Я читал и критические исследовательские работы о творчестве Паустовского. Разумеется, не все, их слитком много. Очевидно, среди этих работ есть правильные, есть и неправильные, есть научные, есть и наукообразные, есть благожелательные и неблагожелательные, осуждения и дифирамбы, апологетика и скепсис. Сам я не критик и не литературовед, и эти странички никак не претендуют на роль критико-литературоведческого опуса — это понимает каждый читатель моих воспоминаний. Так что с моими мыслями можно не соглашаться, можно осуждать и самый характер изложения этих мыслей к чувств — автор не будет в претензии: он выступает только как читатель — читатель, взволнованный книгами писателя, да — пускай и так — его личный друг. Однако же корень и этой "дружбы" как раз в увлечении творчеством писателя, ну и его духовно богатой личностью. Так вот, мне кажется, что никому из критиков и литературоведов, даже в больших, мастерски написанных, с тонким анализом, исследованиях, не удалось так полно и так исчерпывающе, так глубоко и так тонко охарактеризовать творчество Паустовского, как это сделал он сам на трех-четырех страничках предисловия ("Несколько мыслей") к шеститомному собранию сочинений, изданному в пятьдесят шестом году. Перечитайте эти странички: в них блестящим критиком своего творчества выступает сам Паустовский, разумеется, как "любитель", а не критик-профессионал.

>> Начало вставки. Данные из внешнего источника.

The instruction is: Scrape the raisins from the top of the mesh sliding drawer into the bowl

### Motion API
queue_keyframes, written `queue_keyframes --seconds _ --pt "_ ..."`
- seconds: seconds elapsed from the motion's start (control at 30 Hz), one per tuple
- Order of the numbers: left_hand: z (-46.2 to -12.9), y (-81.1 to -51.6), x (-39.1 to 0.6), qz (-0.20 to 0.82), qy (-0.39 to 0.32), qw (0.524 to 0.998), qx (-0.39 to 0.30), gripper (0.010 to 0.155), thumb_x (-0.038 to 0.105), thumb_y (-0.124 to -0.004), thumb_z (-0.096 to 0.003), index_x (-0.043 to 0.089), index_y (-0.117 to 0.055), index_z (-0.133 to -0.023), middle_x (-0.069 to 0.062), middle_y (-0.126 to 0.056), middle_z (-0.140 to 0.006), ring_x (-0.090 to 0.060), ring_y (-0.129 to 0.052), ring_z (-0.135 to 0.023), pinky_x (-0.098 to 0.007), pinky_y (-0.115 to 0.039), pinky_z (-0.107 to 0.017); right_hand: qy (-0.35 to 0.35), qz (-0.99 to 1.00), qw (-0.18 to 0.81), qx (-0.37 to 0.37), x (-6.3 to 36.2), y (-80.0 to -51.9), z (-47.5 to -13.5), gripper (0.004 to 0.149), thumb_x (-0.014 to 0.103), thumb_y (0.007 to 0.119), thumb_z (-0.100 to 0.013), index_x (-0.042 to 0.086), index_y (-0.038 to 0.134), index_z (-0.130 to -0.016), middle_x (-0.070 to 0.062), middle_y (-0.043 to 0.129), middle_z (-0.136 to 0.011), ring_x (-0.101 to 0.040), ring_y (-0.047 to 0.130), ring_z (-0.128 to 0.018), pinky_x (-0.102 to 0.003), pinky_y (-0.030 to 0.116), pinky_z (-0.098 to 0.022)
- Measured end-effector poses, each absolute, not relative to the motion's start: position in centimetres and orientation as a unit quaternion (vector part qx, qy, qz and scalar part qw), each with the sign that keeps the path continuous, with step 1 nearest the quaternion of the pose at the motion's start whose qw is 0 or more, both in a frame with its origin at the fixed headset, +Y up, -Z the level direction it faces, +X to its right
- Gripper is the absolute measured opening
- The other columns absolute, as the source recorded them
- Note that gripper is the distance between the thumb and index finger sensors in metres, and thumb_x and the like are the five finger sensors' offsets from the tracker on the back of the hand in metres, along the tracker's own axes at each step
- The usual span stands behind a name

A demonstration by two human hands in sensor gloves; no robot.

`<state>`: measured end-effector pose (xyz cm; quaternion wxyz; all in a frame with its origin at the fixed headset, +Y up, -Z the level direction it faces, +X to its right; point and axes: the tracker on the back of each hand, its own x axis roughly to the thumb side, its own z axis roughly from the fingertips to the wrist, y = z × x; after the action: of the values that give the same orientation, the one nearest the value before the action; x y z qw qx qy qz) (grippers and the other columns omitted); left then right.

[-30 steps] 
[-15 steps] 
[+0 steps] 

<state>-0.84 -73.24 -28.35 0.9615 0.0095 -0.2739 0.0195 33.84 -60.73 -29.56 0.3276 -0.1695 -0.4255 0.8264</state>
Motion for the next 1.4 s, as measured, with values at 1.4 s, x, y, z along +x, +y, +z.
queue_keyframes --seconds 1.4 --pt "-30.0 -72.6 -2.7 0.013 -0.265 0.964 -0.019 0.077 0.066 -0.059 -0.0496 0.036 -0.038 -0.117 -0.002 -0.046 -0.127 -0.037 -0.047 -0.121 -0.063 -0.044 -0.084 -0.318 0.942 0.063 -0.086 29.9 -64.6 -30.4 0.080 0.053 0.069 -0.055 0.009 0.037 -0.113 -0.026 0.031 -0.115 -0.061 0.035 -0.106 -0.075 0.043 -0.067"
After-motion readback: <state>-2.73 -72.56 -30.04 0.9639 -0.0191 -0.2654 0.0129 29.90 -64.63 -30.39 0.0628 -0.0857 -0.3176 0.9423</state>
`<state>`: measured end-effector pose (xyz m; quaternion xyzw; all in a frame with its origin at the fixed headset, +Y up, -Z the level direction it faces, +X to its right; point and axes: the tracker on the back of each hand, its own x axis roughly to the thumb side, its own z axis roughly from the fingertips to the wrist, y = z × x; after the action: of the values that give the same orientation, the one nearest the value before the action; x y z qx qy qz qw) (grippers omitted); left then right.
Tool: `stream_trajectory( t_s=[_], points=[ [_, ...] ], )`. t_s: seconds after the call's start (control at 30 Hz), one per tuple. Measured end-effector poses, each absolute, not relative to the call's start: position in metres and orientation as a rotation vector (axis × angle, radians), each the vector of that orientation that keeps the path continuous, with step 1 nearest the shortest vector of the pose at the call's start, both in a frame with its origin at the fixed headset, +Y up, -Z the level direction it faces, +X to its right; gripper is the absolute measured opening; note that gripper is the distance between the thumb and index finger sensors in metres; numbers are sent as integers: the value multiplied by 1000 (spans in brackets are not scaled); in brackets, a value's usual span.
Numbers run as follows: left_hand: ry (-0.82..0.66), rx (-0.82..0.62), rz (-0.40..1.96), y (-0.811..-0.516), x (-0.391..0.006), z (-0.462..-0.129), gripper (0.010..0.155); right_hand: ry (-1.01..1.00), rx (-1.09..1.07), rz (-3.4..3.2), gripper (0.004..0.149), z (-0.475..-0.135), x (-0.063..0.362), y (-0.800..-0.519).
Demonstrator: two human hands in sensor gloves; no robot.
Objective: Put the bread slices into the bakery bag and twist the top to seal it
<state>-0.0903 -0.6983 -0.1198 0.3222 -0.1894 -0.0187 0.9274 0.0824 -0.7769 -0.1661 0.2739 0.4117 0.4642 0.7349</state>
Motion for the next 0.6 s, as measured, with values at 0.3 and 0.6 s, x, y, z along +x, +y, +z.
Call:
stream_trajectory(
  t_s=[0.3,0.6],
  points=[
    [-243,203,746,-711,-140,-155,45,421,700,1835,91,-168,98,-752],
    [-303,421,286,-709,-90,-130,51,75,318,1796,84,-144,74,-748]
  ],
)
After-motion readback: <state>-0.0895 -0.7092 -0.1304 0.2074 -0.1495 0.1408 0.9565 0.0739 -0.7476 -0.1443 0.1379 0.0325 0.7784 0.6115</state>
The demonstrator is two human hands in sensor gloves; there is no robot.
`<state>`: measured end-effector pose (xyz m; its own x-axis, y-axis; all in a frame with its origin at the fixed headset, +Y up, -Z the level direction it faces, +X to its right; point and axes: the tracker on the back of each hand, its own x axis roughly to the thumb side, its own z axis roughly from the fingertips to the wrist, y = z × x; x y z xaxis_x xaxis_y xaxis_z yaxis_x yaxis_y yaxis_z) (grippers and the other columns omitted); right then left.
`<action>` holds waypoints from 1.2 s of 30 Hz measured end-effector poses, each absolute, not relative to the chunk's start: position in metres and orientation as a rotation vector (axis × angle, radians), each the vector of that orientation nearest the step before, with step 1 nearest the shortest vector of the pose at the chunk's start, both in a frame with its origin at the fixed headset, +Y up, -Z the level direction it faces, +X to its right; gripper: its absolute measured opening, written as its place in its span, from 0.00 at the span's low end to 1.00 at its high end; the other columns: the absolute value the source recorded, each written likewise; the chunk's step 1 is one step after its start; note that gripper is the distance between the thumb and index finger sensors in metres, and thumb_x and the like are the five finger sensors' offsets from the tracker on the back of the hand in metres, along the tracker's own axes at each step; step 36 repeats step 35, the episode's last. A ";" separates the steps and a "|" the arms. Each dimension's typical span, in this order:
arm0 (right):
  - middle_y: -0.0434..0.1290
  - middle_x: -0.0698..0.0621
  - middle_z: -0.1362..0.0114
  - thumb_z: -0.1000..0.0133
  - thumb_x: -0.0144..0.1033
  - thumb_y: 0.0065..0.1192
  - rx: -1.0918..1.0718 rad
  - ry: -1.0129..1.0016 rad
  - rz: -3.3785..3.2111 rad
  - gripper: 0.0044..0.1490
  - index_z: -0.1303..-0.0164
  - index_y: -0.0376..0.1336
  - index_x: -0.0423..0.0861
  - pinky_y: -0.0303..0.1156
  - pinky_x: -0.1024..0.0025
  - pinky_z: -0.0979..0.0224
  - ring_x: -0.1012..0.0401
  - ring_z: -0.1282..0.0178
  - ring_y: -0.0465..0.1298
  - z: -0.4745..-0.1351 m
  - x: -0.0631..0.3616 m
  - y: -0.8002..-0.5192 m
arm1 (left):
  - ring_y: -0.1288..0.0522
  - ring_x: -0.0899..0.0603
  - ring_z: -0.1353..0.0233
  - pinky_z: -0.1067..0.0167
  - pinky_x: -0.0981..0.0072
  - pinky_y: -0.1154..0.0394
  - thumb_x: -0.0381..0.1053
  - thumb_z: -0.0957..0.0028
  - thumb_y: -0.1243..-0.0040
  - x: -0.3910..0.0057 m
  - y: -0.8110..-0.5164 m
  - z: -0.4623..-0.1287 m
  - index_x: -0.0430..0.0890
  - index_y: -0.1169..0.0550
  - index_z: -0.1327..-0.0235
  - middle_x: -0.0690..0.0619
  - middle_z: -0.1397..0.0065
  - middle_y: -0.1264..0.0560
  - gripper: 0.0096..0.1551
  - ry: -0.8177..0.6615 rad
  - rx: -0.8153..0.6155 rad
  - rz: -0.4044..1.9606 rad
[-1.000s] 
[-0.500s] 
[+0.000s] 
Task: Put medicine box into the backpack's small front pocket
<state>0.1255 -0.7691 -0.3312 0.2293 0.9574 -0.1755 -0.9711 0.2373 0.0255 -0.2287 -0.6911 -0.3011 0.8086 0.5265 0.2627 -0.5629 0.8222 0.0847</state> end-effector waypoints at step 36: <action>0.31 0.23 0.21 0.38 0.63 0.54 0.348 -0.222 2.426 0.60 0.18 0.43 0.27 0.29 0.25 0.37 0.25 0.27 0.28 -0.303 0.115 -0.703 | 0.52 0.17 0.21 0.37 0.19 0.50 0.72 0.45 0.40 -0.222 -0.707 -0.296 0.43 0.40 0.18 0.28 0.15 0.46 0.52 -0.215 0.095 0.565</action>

Вообще, читать специальную критику нелегко, как, впрочем, нелегко и писать ее критику-неспециалисту. Говоря о "нелегкости" чтения критических опусов, я имею в виду не их научный уровень и мастерство — и научность и мастерство должны быть на высоком уровне. Я говорю о том, как нелегко после мира образов и образного мышления, в котором ты только что жил, читая произведения художественной литературы, погружаться в мир абстрактных оценок, теоретических обобщений и чуть ли не математически точных категорий, которыми оперирует искусство критики. Ты только что вошел в храм искусства с парадного хода, а теперь тебе предстоит выйти из него черным. Такова уж миссия критики и литературоведения — разложить все по полочкам, ко всему подобрать соответствующий точный термин, всему дать звучное определение и взвесить на аптекарских весах. Без этого, конечно, не обойтись, но иногда такой процесс — как рашпиль по оголенному нерву, и начинает казаться, что писал литератор не роман, не драму, не поэму, а доклад для чтения с трибуны в парадный день. И возле него стоит графин с водой, стакан и колокольчик для укрощения страстей. Очень обидно, когда подобная критика касается столь чуткой, трепетной, я бы даже сказал, пугливой лирики и романтики Паустовского. Именно таким критикам и литературоведам можно порекомендовать почаще оглядываться на писательскую самокритику Паустовского — в упомянутом предисловии, в книге "Золотая роза", а попутно и в других повествованиях, статьях или эссе. Не хочу навязывать это романисту и новеллисту Паустовскому, но, по-моему, он блестяще выступал и в жанре критики. И… большое счастье, что этим жанром он не занялся, а остался поэтом и романтиком в нашей большой прозе.